(Source data)

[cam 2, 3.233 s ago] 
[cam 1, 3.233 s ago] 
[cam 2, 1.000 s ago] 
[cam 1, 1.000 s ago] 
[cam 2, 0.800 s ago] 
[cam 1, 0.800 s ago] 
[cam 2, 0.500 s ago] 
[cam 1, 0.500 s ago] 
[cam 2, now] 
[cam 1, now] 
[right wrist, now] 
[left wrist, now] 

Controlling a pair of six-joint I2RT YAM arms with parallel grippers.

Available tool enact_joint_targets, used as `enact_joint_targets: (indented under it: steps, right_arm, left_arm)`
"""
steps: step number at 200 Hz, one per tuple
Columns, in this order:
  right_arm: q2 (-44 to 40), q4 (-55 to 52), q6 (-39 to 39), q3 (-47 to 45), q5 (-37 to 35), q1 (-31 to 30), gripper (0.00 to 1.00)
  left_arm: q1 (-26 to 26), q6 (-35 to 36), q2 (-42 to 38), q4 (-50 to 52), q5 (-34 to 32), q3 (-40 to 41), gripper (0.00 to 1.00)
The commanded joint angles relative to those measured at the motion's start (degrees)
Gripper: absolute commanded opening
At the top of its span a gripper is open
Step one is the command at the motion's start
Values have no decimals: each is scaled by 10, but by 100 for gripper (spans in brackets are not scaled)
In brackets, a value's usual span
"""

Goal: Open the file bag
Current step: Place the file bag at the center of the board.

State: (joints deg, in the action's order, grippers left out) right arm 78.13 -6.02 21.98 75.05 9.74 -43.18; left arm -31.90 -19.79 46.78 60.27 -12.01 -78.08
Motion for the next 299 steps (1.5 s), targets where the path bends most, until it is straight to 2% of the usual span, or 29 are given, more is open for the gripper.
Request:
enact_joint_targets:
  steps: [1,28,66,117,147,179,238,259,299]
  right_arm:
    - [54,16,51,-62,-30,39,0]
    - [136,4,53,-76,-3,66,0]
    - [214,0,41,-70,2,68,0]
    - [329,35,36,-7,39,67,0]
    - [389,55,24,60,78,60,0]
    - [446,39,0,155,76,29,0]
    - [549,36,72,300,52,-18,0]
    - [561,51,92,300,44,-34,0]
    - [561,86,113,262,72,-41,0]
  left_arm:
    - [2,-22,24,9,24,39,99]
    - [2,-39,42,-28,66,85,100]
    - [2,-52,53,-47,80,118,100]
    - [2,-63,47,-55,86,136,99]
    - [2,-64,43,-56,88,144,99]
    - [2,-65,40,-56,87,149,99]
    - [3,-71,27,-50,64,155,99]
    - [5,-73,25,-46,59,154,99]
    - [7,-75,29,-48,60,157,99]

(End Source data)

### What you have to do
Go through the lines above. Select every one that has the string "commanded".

### Your response
The commanded joint angles relative to those measured at the motion's start (degrees)
Gripper: absolute commanded opening

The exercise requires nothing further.